I have cohort study data with start and end dates for each patient. I would like to calculate the incidence of a disease in each year and each month from the first of January 2014 till the end of August 2021. How can I calculate person-months and person-years using the start and end date for each patient so I can get the incidence using the equation: number of new cases/ total population during time frame?

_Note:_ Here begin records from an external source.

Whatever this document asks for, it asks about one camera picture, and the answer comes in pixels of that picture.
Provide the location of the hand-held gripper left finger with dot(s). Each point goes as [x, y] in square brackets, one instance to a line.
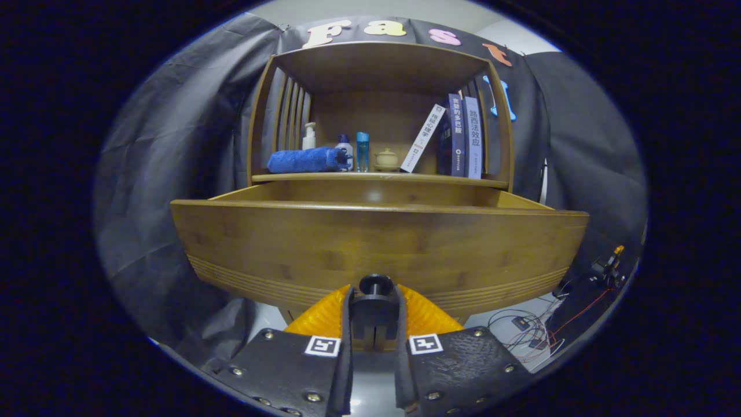
[347, 370]

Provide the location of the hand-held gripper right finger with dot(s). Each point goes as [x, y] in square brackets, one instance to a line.
[402, 370]

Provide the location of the black round drawer knob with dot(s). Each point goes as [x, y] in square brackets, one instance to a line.
[376, 284]

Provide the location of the wooden drawer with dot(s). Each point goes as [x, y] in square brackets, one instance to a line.
[347, 243]

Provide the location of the wooden countertop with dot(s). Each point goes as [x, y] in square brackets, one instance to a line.
[393, 178]

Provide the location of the wooden cabinet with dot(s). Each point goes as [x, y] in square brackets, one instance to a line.
[376, 69]

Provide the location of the small black adapter box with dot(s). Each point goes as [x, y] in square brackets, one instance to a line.
[521, 322]

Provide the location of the beige lidded tea cup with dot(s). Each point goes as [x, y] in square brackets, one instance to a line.
[386, 160]

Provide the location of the blue folded towel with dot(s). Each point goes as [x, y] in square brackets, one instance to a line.
[301, 160]

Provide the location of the clear blue bottle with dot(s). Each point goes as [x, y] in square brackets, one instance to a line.
[362, 153]

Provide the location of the white bottle blue cap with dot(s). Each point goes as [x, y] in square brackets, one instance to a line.
[345, 143]

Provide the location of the white book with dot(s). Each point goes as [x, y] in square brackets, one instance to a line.
[422, 139]

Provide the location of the white pump bottle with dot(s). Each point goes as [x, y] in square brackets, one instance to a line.
[309, 141]

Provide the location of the dark blue book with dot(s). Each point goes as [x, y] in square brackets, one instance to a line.
[456, 136]

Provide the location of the pale purple book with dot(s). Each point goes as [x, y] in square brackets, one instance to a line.
[473, 139]

This is how my data currently looks like:
patid | start_date | end_date | disease | disease_date |
---|---|---|---|---|
1 | 01/03/1993 | 31/08/2021 | yes | 15/11/2017 |
2 | 24/03/2000 | 31/08/2021 | no | NA |
3 | 01/03/2020 | 23/08/2021 | yes | 15/08/2020 |
4 | 24/03/2016 | 01/08/2019 | no | NA |
5 | 24/03/2001 | 17/08/2020 | no | NA |
6 | 01/03/1999 | 04/08/2014 | yes | 01/01/2014 |
7 | 01/03/2016 | 31/08/2018 | yes | 18/03/2017 |
Sample data:
df <- data.frame(patid=c("1","2","3","4","5","6","7"),
start_date=c("01/03/1993","24/03/2000",
"01/03/2020","24/03/2016",
"24/03/2001","01/03/1999",
"01/03/2016"),
end_date=c("31/08/2021","31/08/2021",
"23/08/2021","01/08/2019",
"17/08/2020","04/08/2014",
"31/08/2018"),
disease=c("yes","no","yes","no",
"no","yes","yes"),
disease_date=c("15/11/2017",NA,
"15/08/2020",NA,NA,
"01/01/2014","18/03/2017") )
Please try the below code where i used the formula number of events/(end_date-start_date+1/365.25)*100
df2 <- df %>% mutate(start_date=as.Date(start_date,'%d/%m/%Y'),
end_date=as.Date(end_date,'%d/%m/%Y'), disease_date=as.Date(disease_date,'%d/%m/%Y'),
person_year=as.numeric(end_date-start_date+1/365.25)
) %>% group_by(patid) %>% mutate(n=n(),
per_year2=(n/person_year)*100)